The clinics have to submit these forms each month to the district PNDT authorities. A careful scrutiny of these forms and municipal birth registration data, point out experts, can easily reveal suspicious patterns. For instance, a high rate of abortions after visits to specific ultrasound clinics, or clustering of pregnant women who already have daughters in some clinics, could help nab offenders.
However, ever since the national legislation was enacted in 1994, census trends have found that India's child sex ratio has dropped even further from 962:1,000 in 1981; to 945:1,000 in 1991; to 927:1,000 in 2001. The sharpest declines were in Himachal Pradesh, Punjab, Haryana, Gujarat, Uttaranchal, Maharashtra, Chandigarh and Delhi, where sex selection technology was widely and cheaply available.
Health activists have expressed concern that neither the central government nor the states have been able to efficaciously implement the PNDT Act.

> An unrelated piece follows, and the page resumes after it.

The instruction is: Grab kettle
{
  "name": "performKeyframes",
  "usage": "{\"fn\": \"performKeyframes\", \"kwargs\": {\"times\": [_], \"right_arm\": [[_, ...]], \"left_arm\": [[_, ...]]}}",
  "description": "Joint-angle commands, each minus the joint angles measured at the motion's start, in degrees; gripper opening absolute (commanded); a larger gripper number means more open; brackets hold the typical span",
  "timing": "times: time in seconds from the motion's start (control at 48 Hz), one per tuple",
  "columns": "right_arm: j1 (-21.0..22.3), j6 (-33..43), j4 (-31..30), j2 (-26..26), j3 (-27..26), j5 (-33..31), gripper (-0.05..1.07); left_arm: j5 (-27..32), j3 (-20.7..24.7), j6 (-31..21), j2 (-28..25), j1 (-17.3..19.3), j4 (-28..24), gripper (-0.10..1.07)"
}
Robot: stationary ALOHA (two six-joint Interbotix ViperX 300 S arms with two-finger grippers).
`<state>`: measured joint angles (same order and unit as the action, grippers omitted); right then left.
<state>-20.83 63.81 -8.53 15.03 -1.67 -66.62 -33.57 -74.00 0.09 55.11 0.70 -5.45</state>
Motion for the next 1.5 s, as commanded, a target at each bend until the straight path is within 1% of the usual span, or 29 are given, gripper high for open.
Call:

In 2002, a writ petition was filed by feticide activist Dr Sabu George and two organizations: Centre for Enquiry into Health and Allied Themes (CEHAT), Mumbai; and Mahila Sarvangeen Utkarsh Mandal (MASUM), Pune, seeking stricter implementation of the existing law against prenatal sex selection and its amendment to include newer sex selection techniques such as "sex selection through in vitro-fertilization".
Clearly, though all these measures have helped focus media attention on the rampant abuse of female feticide throughout the nation, especially Delhi, they have not been able to correct the Capital's skewed gender ratio. As Dr Panigrahi puts it, "The situation is genocidal. We need to address it on a war footing. Desperate problems need desperate measures."